## Required work
Only lines containing the string "robot" belong in the answer; find them in the records and copy them.

----

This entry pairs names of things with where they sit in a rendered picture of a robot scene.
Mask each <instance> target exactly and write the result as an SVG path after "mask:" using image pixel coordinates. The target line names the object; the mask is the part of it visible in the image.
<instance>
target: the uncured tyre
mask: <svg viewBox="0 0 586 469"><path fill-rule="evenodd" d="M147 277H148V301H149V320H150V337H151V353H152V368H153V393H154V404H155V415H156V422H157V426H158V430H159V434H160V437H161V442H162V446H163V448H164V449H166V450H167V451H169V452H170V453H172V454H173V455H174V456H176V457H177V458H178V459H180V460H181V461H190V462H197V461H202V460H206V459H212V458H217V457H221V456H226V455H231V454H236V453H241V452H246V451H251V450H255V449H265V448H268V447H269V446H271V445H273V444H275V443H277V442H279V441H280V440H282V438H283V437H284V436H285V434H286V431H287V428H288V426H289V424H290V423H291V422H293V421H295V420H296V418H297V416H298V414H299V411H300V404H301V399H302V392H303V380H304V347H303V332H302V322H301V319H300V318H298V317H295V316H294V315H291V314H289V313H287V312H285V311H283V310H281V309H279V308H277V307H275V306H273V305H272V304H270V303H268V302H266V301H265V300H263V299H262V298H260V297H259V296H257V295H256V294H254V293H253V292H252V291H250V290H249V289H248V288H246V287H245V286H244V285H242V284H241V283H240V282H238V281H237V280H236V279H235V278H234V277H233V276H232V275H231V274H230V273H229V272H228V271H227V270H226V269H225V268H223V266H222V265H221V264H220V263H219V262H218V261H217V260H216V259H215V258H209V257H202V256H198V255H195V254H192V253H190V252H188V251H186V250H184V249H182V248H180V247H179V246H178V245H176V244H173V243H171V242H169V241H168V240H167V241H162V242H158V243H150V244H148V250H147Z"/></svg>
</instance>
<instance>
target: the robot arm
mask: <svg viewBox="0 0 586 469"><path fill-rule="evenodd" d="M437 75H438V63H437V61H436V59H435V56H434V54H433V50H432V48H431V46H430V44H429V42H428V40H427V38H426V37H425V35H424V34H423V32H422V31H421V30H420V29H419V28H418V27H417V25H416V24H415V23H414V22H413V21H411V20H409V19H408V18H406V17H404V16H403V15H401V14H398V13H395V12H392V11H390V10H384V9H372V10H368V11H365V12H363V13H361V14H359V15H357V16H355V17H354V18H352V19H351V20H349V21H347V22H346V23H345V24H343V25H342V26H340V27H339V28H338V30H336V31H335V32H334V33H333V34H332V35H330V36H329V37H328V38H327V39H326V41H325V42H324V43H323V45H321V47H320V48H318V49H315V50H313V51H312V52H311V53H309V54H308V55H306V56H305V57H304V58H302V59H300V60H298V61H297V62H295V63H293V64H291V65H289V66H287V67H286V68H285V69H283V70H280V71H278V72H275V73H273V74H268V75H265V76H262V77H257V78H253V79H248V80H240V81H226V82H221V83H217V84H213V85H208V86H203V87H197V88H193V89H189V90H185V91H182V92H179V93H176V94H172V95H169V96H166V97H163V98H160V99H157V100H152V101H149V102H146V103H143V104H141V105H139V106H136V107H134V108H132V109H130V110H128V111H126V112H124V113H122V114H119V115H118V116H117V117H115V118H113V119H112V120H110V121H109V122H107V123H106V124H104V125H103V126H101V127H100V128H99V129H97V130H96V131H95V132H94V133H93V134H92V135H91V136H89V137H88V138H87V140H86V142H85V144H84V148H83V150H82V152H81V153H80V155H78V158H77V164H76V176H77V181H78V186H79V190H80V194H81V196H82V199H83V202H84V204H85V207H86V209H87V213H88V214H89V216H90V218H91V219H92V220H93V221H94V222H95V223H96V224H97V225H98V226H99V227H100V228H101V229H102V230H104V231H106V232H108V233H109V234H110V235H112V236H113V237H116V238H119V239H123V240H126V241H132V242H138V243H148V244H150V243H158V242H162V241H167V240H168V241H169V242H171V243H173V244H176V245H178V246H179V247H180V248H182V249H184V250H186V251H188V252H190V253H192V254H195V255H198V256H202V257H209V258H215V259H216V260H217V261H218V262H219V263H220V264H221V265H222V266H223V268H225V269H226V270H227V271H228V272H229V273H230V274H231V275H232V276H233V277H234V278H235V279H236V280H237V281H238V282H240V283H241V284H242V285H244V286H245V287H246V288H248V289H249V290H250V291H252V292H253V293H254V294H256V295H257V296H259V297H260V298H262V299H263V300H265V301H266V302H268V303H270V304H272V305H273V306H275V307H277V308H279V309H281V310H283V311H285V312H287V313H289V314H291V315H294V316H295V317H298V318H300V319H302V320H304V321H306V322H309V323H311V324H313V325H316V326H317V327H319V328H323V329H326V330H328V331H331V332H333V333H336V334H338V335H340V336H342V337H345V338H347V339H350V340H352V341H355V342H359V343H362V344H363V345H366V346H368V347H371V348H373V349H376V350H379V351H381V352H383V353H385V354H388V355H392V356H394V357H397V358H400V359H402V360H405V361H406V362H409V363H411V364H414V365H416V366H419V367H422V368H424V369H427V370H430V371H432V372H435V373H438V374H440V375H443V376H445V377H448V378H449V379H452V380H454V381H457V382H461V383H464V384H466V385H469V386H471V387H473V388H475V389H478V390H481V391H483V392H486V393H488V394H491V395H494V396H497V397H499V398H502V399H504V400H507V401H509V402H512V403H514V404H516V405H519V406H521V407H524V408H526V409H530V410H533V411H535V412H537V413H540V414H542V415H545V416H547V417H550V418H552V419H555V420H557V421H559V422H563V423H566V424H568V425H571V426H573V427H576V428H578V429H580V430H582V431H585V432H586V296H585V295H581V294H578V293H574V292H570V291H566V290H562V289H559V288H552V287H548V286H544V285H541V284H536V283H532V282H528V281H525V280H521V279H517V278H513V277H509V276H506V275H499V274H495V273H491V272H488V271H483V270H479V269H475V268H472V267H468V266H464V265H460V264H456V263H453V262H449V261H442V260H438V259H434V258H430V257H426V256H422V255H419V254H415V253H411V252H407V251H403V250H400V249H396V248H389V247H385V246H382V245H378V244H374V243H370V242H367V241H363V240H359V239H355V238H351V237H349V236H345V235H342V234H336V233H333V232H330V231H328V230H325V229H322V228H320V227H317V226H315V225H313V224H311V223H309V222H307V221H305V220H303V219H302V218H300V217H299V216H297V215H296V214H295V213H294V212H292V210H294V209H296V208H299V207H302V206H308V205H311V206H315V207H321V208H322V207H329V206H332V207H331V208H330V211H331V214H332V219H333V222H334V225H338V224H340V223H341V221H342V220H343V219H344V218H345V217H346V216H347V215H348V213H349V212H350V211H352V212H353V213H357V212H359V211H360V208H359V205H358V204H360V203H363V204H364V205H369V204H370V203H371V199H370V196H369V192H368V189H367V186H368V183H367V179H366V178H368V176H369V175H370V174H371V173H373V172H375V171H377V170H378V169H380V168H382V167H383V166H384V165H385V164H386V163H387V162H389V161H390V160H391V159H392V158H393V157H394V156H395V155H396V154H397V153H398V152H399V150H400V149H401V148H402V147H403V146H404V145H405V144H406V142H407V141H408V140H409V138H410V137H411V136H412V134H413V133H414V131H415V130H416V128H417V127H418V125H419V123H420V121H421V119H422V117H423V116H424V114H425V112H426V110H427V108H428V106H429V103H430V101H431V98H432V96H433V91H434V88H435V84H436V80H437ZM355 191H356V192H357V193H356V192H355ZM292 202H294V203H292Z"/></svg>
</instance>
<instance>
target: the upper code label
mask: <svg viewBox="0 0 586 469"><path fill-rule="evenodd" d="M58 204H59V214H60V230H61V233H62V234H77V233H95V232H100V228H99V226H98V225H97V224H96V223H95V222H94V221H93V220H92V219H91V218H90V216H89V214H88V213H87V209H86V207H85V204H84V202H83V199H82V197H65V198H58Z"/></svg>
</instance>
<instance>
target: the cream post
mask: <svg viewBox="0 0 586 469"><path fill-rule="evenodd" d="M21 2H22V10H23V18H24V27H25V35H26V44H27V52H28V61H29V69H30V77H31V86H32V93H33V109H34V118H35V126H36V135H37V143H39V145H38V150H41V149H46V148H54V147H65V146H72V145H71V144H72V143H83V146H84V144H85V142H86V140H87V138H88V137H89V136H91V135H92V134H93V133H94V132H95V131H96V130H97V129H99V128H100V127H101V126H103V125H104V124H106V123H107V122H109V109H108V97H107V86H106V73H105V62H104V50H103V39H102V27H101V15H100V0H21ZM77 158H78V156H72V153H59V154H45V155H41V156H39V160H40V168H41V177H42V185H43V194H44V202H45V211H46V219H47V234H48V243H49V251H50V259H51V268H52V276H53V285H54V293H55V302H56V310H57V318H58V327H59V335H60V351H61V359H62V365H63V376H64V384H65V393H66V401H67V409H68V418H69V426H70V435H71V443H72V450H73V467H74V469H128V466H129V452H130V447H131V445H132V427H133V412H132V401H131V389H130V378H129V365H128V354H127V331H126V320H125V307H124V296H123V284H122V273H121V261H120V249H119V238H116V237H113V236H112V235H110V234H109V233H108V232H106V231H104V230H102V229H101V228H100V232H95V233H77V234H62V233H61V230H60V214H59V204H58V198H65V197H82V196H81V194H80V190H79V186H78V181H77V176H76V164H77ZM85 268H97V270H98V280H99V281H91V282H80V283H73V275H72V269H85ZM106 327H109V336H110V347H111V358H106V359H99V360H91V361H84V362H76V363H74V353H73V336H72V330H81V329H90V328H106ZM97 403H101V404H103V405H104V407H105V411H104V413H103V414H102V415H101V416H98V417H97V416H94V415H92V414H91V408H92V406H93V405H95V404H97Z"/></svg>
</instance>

----

## Task response
This entry pairs names of things with where they sit in a rendered picture of a robot scene.
target: the robot arm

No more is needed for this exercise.